The Relational Database Model

The Relational Database Model¶

3 Well defined components
- A logical data structure represented by relations
- A set of integrity rules to enforce that the data is consistent and remains consistent over time
- A set of operations that defines how data is manipulated

RDM Logical Structure¶

DBMS sits between application and Database and abstracts data and metadata.
RDM allows designer to ignore physical data layer by focusing on logical layer.
Table/Relation concept leads to structural and data independence.

Basic Components & Table Structure¶

Term	RDM Term	Interpretation
Table	Relation	sometimes mistakenly called a file
Row	Tuple	sometimes mistakenly called a record
Columns	Attributes	sometimes mistakenly called a field
Keys	Unique Group of Attributes	Determiniation: Knowing A -> Knowing B

Keys are Full Functional Dependencies, Knowing the Key attribute(s) -> determins the values of other attributes.
Full indicates ALL Key Attributes are necessary to determine determinants.
- e.g.
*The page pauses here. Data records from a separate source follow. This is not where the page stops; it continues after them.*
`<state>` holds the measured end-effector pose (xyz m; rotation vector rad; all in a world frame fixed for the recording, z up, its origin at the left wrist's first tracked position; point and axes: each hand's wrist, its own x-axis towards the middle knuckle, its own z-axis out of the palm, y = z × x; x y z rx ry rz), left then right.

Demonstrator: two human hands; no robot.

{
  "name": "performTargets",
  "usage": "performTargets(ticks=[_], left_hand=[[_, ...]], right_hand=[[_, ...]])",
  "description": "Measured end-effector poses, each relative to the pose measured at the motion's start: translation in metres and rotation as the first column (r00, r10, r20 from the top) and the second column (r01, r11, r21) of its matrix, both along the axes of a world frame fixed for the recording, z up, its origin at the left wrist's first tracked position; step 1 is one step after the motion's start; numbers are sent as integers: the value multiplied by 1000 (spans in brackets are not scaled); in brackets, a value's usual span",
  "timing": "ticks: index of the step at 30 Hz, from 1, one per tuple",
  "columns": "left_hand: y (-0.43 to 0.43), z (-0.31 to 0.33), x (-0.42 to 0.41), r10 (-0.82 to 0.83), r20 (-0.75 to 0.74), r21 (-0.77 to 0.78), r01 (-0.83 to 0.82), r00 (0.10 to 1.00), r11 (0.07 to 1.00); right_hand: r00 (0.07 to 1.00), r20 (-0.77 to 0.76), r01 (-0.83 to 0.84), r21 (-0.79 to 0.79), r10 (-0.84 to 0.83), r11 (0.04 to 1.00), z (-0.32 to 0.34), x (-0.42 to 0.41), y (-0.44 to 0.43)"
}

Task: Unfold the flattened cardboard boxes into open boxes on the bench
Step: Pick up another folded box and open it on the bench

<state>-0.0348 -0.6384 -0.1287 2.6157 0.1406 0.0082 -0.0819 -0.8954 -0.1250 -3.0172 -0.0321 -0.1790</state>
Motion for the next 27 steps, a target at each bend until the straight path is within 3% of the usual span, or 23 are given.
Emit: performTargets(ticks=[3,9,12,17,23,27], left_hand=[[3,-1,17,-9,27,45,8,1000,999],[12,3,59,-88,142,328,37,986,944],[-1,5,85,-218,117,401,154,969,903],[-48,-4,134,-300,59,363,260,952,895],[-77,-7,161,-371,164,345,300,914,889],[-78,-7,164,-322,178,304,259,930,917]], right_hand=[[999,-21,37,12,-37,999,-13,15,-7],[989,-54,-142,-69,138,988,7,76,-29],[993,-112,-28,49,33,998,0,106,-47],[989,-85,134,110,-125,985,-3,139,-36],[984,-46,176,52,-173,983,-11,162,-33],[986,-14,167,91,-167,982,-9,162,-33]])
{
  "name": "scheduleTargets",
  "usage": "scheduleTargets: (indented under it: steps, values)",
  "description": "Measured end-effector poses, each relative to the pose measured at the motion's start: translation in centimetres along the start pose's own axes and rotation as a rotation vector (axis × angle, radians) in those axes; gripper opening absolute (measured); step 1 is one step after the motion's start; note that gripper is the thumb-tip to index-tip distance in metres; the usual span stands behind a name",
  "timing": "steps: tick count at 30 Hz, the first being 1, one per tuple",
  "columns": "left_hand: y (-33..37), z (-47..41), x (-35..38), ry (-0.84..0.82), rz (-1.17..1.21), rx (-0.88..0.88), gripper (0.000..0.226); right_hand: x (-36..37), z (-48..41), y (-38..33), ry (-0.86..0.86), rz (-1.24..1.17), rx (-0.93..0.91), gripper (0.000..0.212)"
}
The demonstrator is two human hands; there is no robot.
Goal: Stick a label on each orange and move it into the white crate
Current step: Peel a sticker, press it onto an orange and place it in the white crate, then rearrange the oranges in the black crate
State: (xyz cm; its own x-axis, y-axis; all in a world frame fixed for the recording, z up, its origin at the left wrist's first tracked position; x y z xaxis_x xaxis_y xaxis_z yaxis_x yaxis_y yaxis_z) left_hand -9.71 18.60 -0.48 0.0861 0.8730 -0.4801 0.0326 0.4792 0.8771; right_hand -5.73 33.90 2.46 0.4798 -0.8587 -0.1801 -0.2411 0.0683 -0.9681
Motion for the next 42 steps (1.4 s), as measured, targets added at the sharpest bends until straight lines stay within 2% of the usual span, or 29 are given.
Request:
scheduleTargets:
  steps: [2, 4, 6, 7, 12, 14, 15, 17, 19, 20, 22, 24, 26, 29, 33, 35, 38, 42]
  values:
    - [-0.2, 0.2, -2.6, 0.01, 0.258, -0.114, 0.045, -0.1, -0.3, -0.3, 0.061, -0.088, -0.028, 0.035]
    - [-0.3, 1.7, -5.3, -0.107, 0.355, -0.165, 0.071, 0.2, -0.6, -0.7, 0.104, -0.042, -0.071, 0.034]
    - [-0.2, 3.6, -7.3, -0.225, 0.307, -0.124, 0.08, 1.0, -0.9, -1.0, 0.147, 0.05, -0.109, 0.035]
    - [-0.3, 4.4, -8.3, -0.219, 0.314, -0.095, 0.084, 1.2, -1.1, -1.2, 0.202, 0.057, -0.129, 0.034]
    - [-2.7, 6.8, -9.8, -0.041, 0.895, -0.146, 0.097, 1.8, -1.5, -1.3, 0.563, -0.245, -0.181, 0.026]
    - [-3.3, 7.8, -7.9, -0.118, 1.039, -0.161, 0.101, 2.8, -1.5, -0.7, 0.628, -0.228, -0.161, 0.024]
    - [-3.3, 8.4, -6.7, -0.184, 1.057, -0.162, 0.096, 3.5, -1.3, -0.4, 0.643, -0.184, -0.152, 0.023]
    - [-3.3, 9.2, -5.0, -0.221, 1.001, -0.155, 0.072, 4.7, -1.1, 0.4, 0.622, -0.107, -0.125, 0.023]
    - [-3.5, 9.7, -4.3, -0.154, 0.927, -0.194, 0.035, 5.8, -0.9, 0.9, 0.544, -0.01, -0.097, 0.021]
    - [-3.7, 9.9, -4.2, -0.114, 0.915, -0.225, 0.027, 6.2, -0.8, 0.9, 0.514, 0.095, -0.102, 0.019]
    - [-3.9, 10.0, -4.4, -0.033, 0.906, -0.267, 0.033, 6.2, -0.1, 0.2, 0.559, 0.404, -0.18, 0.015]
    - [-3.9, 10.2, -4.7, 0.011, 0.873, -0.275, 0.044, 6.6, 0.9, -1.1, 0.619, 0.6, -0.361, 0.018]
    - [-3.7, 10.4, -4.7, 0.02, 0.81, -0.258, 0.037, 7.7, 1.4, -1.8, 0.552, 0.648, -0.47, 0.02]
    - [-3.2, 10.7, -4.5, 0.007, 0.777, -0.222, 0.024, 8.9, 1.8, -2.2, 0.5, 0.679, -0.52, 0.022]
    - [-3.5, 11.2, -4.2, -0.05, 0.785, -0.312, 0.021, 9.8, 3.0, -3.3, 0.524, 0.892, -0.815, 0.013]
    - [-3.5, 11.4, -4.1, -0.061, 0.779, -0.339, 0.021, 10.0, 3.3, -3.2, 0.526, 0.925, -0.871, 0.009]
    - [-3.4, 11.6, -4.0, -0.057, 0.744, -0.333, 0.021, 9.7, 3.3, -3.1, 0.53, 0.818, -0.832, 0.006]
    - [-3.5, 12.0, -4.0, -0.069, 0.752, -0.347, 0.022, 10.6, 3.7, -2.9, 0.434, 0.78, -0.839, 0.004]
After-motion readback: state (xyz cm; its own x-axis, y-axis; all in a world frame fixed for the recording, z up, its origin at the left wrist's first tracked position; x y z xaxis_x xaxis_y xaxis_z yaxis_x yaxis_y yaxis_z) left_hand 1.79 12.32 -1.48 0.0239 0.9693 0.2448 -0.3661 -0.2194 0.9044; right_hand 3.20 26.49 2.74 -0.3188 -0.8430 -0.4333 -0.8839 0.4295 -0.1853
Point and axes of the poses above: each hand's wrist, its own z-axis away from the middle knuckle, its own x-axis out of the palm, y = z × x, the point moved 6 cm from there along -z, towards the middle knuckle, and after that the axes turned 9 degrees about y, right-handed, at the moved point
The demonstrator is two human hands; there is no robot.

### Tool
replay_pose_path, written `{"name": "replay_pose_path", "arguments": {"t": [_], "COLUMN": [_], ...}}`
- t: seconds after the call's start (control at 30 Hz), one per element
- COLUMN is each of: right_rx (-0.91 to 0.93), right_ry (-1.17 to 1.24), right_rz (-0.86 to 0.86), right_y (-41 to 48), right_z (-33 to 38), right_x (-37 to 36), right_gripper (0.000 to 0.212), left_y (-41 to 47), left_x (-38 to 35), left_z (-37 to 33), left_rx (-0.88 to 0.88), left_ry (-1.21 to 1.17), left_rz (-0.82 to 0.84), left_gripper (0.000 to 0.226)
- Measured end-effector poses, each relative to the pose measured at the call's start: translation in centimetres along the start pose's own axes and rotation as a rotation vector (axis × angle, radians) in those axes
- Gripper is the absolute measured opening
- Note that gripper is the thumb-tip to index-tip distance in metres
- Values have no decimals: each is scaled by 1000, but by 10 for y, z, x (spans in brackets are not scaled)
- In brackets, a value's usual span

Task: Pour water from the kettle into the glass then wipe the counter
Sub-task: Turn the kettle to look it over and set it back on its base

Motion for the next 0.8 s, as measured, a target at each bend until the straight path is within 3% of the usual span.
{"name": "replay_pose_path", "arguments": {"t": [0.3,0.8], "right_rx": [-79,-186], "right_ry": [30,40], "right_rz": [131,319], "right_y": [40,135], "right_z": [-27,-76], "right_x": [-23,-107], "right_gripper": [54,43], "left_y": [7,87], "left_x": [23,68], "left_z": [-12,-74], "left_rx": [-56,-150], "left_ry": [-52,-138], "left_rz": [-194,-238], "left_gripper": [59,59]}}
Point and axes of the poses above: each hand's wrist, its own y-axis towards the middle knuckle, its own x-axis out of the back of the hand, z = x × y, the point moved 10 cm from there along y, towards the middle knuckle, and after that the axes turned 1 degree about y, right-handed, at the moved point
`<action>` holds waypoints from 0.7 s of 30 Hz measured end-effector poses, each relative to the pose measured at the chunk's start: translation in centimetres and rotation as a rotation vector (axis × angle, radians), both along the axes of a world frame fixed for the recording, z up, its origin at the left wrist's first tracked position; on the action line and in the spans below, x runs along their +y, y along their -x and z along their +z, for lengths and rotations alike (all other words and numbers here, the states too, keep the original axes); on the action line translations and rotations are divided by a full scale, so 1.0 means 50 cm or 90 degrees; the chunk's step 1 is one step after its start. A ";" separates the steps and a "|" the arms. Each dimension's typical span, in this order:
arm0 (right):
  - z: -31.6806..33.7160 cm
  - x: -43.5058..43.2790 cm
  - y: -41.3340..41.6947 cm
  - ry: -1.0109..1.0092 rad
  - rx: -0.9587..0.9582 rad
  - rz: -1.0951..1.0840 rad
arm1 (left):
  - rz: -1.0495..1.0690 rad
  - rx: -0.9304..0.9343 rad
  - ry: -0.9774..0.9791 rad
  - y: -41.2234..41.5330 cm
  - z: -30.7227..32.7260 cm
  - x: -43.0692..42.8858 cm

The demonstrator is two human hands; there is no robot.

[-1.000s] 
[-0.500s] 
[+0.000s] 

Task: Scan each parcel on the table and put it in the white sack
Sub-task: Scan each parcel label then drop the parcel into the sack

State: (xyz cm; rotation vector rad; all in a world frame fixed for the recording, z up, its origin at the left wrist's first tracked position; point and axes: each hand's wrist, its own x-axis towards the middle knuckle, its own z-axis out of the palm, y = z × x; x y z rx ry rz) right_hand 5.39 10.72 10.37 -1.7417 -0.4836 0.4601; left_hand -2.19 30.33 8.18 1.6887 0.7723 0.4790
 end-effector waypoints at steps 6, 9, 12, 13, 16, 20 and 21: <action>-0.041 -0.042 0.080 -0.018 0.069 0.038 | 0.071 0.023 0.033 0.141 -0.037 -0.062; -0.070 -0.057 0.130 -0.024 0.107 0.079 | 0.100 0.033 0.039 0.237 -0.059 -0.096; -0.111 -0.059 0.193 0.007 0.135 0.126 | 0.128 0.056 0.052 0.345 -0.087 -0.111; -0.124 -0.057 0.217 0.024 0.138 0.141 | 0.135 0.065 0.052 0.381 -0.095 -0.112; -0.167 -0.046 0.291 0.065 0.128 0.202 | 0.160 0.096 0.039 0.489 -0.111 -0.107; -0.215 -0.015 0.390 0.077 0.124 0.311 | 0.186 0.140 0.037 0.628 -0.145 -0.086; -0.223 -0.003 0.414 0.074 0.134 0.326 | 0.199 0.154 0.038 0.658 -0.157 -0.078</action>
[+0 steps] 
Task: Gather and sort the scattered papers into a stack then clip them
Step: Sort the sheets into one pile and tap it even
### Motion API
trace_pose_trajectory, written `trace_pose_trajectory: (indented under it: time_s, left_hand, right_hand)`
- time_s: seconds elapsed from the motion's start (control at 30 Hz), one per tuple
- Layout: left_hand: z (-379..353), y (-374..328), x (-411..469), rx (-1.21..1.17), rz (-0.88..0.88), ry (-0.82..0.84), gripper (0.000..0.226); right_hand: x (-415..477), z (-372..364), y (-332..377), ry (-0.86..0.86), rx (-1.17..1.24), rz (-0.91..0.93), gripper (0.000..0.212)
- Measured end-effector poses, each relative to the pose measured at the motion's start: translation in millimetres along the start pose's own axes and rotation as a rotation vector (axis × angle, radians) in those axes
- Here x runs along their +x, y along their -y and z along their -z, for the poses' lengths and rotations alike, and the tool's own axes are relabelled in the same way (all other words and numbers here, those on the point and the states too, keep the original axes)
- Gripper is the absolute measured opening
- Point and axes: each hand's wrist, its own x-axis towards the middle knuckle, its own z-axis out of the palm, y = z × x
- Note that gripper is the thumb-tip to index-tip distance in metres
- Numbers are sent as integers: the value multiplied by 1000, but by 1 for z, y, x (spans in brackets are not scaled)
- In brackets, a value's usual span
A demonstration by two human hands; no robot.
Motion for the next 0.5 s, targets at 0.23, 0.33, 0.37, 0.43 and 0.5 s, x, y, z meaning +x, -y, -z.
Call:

Determinant (Key) determins -> Determinant (Other attributes)
- STU_NUM -> (STU_LNAME, STU_FNAME, STU_GPA)
Composite Keys: keys with more than one key attribute
Super Key: Uniquly determins (one and onkly one Row) all other attributes in table (Full Functional Dependency)
Candidate Key: Superkey without unnecessary attributes.
Primary Key: A candidate key chosen by the designer
- Ensures Entity Integrity (Rows unique) by ensuring:
  - PK is unique
  - PK can’t be NULL
NULL: Absence of value
- Many NULLS indicates bad design
- Some can’t be avoided (e.g. middle name)
- Can cause issues with COUNT, SUM, etc.
- Can cause issues with JOINs
Foreign Key: PK of one table placed in another to create a relationship.
- Ensures Referential Integrity (Every FK must be NULL or have a valid PK in related table).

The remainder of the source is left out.